Besides, who can say that Epstein would even want to work for Cohen when a number of executives seemed to be reluctant or were denied permission by their clubs to interview the Mets? And when Cohen said last November that he would be “slightly disappointed” if the team didn’t win the World Series in the next three to five years?
Epstein, who currently works as a consultant to the commissioner’s office, is indeed a free agent. Coming back as a senior club manager, he would almost certainly want full control over baseball operations and some of the ownership. Cohen might be ready to satisfy both of these desires. But even then, Epstein might prefer to pursue a different franchise with investors of his choosing.
After suffering occasional frustrations with ownership in Boston and Chicago, Epstein is going to be picky. And a purely financial piece by Cohen, à la Francisco Lindor, might not do it. Not when Epstein, in his last five-year contract with the Cubs, reportedly made $ 10 million a year.

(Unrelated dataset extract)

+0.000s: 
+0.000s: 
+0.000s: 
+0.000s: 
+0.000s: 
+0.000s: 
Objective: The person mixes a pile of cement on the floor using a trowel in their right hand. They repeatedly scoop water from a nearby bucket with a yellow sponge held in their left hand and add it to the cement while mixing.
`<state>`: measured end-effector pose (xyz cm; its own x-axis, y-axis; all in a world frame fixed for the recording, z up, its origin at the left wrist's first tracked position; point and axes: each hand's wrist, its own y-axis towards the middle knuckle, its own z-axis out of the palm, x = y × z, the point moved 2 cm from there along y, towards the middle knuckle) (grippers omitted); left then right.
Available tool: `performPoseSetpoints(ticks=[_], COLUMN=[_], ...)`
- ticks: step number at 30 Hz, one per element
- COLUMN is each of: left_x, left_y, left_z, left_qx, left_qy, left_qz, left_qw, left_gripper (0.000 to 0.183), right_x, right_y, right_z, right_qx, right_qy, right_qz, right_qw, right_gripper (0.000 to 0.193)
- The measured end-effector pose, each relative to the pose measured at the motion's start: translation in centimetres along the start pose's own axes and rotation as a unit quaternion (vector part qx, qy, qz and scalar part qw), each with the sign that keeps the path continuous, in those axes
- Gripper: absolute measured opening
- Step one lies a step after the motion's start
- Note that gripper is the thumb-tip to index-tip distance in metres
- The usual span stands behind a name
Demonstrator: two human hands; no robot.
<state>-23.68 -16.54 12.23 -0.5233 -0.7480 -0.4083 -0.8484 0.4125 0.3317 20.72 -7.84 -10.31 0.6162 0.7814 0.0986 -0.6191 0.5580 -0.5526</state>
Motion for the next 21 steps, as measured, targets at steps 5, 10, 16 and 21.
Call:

As written here last month, “Cohen‘s Twitter presence is a source of both concern and amusement for some rival executives, some of whom will send each other written messages on his tweets in a “Can you believe it?” sort of way. But the biggest test will be whether Cohen turns into a late George Steinbrenner if his first season with the Mets ends in a disappointment. “
By now Cohen should have the idea: owning a team isn’t easy. Turning the Mets into an East Coast version of the Dodgers is a good idea, but not as easy as it might have seemed when he was a minority investor under the Wilpons.
The Mets’ injury issues throughout the season, especially with Jacob deGrom, are an example of the fickle nature of the game (and the cause of further scrutiny by the club). Not all of Cohen’s money helped the Mets land some of their top targets – George Springer, JT Realmuto, Bauer – in free agency. And while the trade for Lindor was a coup, Cohen gave the shortstop a 10-year extension before even playing a game in a Mets uniform.
Cohen lamented the team’s lack of a disciplined offensive approach on Twitter, less than three weeks after his team acquired Báez, one of the less disciplined hitters in the game. Scott recently criticized the players for their lack of adherence to Mets health policies, saying they need to be more responsible for taking care of their own bodies. Alderson also tore the players apart after their thumbs-down gesture, saying it was “unacceptable and will not be tolerated”.
Scott and Alderson may have been right in their comments, but executives typically don’t denounce players so publicly. Considering what happened with this team in 2021, starting with Porter, their words seem downright empty. A team cannot fix their culture simply by changing owners. A team can’t pretend it’s on the right track when leading employees fail one failure after another. Credibility is necessary to end a culture of toxicity. Right now, the Mets don’t.